## What is required
The entries below contain a stretch that opens with the line containing "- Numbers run" and closes with the line containing "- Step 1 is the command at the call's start"; set down that stretch exactly, both ends included, and nothing else.

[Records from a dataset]
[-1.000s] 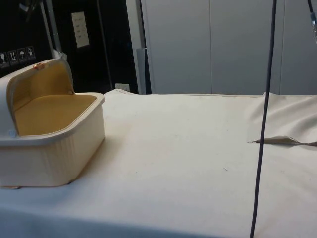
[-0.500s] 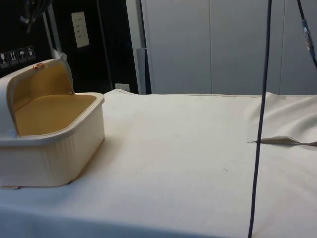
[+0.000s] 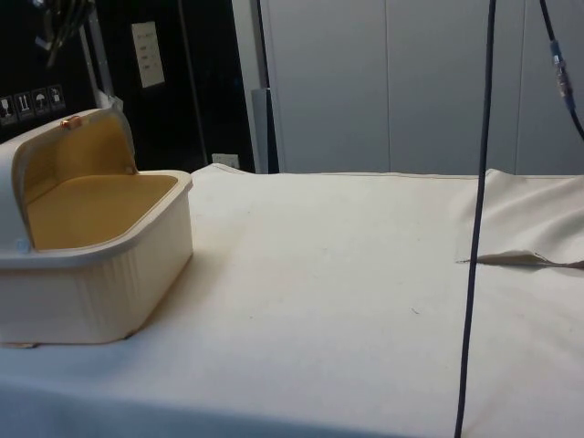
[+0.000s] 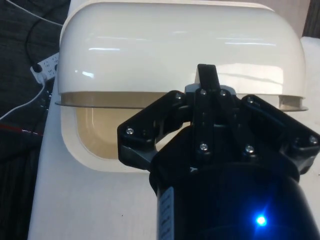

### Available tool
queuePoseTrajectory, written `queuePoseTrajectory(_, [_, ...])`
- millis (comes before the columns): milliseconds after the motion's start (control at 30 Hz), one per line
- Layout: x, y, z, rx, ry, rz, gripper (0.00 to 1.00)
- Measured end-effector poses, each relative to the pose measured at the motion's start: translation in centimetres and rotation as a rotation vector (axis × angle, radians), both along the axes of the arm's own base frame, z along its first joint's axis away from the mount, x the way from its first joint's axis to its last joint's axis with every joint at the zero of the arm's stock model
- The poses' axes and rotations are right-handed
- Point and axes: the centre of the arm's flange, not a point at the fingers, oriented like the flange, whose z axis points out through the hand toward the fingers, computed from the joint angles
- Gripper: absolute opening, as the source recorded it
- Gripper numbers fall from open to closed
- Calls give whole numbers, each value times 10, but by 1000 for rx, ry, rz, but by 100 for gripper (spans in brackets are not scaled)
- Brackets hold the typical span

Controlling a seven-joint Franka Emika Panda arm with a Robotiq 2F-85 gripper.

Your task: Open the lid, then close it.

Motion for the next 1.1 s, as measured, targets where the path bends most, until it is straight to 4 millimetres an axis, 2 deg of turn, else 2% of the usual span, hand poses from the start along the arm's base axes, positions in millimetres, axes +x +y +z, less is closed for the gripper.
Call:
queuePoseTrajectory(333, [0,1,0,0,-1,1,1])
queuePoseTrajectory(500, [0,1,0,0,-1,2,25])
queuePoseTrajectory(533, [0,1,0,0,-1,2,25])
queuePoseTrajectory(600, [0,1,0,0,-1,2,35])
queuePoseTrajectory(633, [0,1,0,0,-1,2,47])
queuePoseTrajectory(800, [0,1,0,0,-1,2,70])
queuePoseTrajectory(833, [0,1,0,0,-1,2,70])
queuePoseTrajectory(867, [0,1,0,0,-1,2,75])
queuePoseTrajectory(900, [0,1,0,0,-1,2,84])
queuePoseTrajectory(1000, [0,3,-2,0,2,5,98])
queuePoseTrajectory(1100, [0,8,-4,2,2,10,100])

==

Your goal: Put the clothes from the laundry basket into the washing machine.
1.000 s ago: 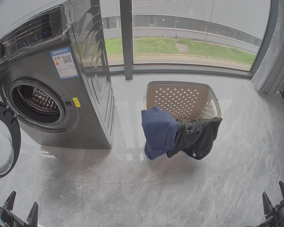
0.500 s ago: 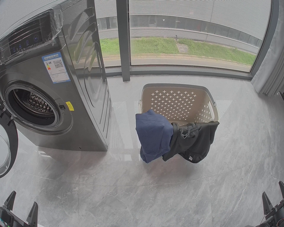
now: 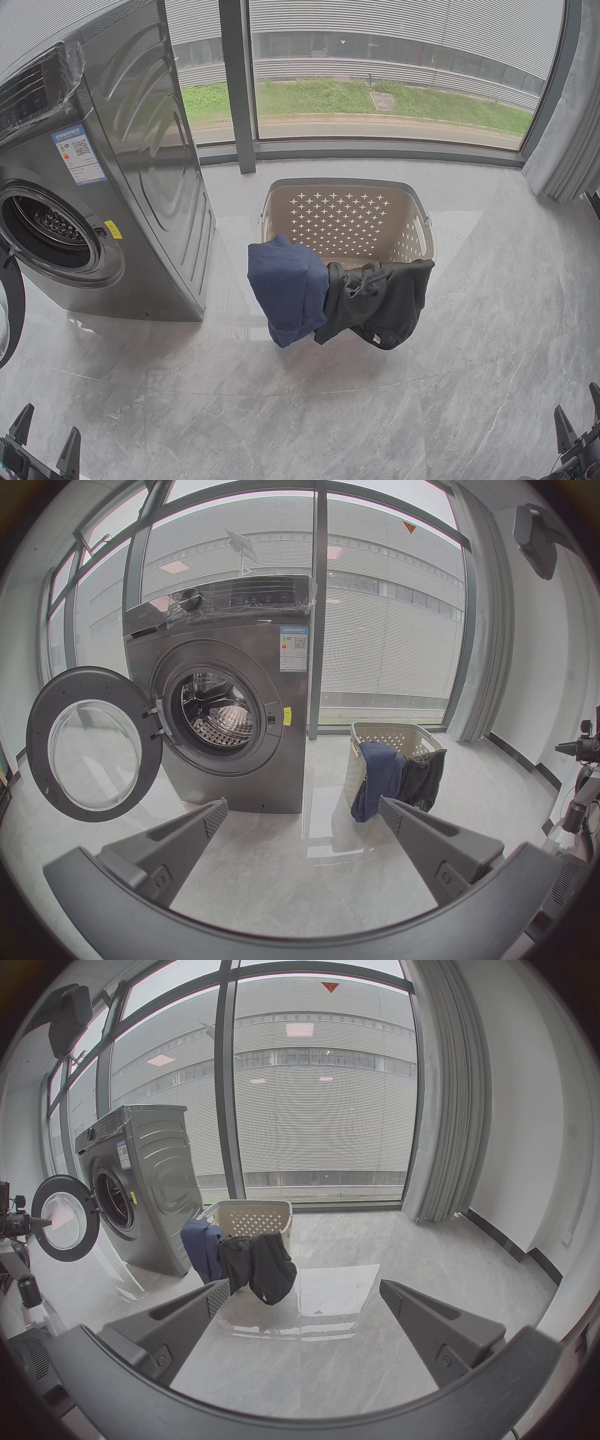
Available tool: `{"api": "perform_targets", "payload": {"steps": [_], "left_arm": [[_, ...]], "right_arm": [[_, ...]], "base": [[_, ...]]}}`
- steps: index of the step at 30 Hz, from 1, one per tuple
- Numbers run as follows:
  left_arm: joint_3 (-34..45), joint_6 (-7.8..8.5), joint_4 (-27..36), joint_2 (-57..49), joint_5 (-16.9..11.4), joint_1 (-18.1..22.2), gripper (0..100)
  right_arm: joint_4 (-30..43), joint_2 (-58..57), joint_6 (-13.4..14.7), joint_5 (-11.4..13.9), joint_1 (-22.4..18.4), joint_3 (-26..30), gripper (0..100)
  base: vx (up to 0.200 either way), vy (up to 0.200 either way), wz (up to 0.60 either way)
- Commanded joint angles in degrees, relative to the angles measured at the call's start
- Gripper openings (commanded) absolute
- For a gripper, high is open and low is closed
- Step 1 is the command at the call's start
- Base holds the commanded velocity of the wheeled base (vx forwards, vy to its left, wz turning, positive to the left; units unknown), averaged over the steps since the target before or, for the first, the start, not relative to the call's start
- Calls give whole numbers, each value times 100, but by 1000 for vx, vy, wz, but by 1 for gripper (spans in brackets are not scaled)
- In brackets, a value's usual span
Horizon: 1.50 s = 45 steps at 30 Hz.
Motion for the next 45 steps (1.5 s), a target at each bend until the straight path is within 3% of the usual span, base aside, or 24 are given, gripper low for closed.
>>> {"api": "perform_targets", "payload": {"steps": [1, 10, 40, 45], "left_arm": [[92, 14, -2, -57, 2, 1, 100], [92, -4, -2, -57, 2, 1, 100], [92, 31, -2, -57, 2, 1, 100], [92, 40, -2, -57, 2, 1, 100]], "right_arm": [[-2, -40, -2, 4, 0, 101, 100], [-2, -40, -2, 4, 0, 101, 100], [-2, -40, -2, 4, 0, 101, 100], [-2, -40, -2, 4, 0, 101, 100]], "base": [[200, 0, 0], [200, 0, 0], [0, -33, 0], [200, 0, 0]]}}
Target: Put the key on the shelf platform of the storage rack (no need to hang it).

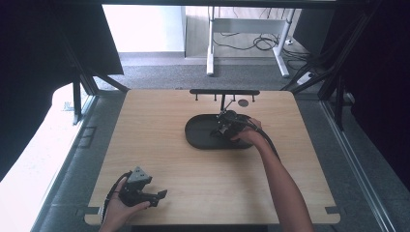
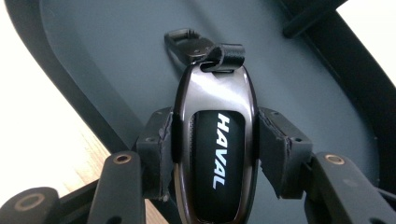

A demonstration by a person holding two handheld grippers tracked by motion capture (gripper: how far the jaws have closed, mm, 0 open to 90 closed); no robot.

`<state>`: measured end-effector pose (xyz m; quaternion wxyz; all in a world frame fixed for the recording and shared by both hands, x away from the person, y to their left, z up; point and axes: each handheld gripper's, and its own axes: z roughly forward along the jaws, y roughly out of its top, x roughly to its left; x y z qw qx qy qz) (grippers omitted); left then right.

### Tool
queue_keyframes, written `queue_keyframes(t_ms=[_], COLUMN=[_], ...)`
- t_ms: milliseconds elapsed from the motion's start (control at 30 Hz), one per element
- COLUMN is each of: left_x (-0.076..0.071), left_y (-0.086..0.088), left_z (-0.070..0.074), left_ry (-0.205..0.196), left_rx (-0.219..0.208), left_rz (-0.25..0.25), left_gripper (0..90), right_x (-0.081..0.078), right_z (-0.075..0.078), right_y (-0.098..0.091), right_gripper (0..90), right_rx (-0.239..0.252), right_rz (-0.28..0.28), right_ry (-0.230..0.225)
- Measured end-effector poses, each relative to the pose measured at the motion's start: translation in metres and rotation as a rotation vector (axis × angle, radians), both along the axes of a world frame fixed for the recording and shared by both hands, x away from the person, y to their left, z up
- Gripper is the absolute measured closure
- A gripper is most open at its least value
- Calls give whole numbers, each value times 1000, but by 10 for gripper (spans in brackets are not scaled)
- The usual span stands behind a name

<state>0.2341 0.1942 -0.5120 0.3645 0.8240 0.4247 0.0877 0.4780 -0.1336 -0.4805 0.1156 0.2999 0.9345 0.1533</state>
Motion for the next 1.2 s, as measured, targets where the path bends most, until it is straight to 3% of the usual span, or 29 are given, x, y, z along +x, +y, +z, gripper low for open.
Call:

## Your solution
- Numbers run as follows:
  left_arm: joint_3 (-34..45), joint_6 (-7.8..8.5), joint_4 (-27..36), joint_2 (-57..49), joint_5 (-16.9..11.4), joint_1 (-18.1..22.2), gripper (0..100)
  right_arm: joint_4 (-30..43), joint_2 (-58..57), joint_6 (-13.4..14.7), joint_5 (-11.4..13.9), joint_1 (-22.4..18.4), joint_3 (-26..30), gripper (0..100)
  base: vx (up to 0.200 either way), vy (up to 0.200 either way), wz (up to 0.60 either way)
- Commanded joint angles in degrees, relative to the angles measured at the call's start
- Gripper openings (commanded) absolute
- For a gripper, high is open and low is closed
- Step 1 is the command at the call's start

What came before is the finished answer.